Las jornadas comenzaban a las ocho de la mañana y duraban hasta las seis de la tarde. Se turnaban para quitar la tierra con la pala y partir las lanchas de piedra con los picos. Al principio, él sólo hacía lo primero porque el mazo pesaba mucho para su pequeña estatura. Tenían que llenar un camión de ocho metros cúbicos a diario. A veces, éstos llegaban con sus propios porteadores. Pero en muchas ocasiones eran ellos mismos los que tenían que cargarlo. Al tercer día tenía las manos despellejadas.

«Sólo comíamos la pasta de maíz (el tap) y de vez en cuando plátanos y alguna raíz. Si cazábamos algún lagarto también nos lo comíamos. Era papá mismo quién nos traía la comida aunque a veces se olvidaba hasta cuatro días. Entonces casi no podía ni levantar la pala del hambre que tenía. Los fines de semana nos daban unos francos para comprar algo en el mercado. Yo me lo gastaba casi todo en pastillas -de caldo de carne concentrada- para echarlas a la sopa», recuerda Assaba frotándose el estómago con un gesto intuitivo.
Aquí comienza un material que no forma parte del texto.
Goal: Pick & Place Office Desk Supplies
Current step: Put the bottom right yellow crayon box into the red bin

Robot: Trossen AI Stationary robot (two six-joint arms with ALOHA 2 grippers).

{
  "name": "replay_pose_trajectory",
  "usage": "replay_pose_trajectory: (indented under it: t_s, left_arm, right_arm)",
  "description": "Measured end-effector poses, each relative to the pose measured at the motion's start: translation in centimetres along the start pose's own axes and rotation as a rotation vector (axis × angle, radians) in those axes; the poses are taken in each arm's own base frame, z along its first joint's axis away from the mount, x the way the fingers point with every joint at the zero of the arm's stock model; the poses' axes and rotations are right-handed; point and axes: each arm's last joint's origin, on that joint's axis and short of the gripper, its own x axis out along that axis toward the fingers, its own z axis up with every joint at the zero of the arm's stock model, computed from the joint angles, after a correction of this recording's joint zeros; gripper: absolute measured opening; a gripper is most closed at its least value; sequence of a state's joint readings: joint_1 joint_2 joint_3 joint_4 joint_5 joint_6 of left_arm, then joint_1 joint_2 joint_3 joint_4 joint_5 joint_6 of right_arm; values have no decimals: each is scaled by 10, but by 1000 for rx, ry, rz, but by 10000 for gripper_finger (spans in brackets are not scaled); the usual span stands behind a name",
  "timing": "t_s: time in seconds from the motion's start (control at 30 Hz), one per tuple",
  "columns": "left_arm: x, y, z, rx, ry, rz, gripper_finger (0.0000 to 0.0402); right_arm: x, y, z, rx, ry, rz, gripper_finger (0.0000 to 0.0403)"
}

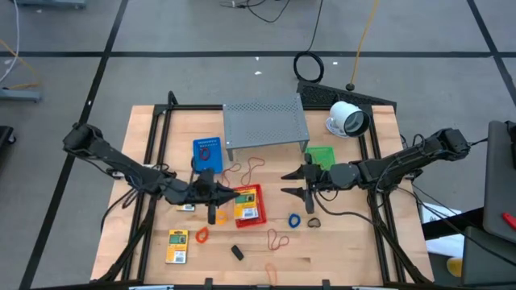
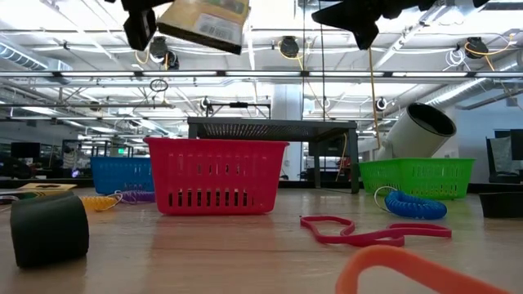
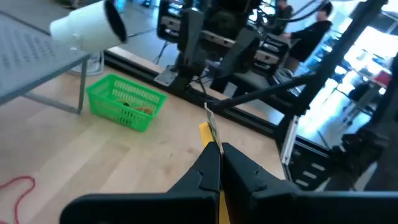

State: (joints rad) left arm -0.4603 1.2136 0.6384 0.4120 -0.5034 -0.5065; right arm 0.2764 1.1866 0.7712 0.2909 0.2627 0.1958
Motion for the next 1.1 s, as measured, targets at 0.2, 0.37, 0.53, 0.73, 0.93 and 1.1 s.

Aunque los primeros meses los alternaba entre la casa de su madrastra y la cantera, después pasaba casi todo el tiempo de explotación en explotación. Cambiaban de sitio cuando la piedra se agotaba. Los fines de semana le daban a escoger: si se quedaba trabajando, ganaría algo de dinero para él. Si no, podría descansar (fregando platos) en la casa. Cuatro veces estuvo enfermo y sólo una le llevaron al hospital después de que la vista se le nublara por una diarrea incesante. En aquella cama, Assaba recordó más que nunca a su madre, su colegio y su aldea. Y pensó seriamente en escaparse aunque el miedo al castigo que sufriría si le cogían -latigazos en la espalda, golpes con un palo en la punta de los dedos, encierros y ayunos forzados- le hizo cambiar de idea.
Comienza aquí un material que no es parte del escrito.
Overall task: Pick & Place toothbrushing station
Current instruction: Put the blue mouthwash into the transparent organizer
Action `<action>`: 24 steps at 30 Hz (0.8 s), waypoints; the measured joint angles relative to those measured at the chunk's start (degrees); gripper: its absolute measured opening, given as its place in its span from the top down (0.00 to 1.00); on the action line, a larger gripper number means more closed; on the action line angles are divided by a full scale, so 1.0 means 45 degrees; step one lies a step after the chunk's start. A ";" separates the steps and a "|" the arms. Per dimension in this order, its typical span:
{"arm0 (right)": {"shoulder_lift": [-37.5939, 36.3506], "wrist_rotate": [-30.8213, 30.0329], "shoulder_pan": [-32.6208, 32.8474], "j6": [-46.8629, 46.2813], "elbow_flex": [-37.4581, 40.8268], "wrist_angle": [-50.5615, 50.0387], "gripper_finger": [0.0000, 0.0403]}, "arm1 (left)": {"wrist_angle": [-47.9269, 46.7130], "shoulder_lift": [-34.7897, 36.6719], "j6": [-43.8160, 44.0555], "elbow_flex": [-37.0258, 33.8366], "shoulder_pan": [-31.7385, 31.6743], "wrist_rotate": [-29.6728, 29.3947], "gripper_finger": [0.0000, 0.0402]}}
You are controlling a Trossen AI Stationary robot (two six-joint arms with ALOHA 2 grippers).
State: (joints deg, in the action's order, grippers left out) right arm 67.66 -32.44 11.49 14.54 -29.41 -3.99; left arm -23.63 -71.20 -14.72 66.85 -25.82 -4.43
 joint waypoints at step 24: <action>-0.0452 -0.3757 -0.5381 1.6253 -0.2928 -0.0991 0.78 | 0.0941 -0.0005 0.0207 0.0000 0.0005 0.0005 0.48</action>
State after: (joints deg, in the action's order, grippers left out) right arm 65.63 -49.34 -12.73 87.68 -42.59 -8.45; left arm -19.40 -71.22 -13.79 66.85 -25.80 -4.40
El crío paso casi dos años viviendo en estas condiciones, inhumanas para nosotros y, lo que es más triste, casi normales para él. El día que la policía -a instancias de una campaña internacional contra el tráfico de niños esclavos en esta parte de Africa promovida por Tierra de Hombres- se presentó en la cantera para rescatarlos, Assaba no sintió nada especial. Casi se había acostumbrado. Y todavía no había cobrado el poco dinero que ganó trabajando algún fin de semana. Eso sí que le dolió. Los policías le devolvieron a su aldea y apenas se limitaron a amonestar severamente a sus padres por lo que habían hecho. «Mi mamá se puso contenta. Y mi abuelo más. Hasta mandaron a comprar coca cola para celebrar mi llegada», recuerda ingenuo Assaba.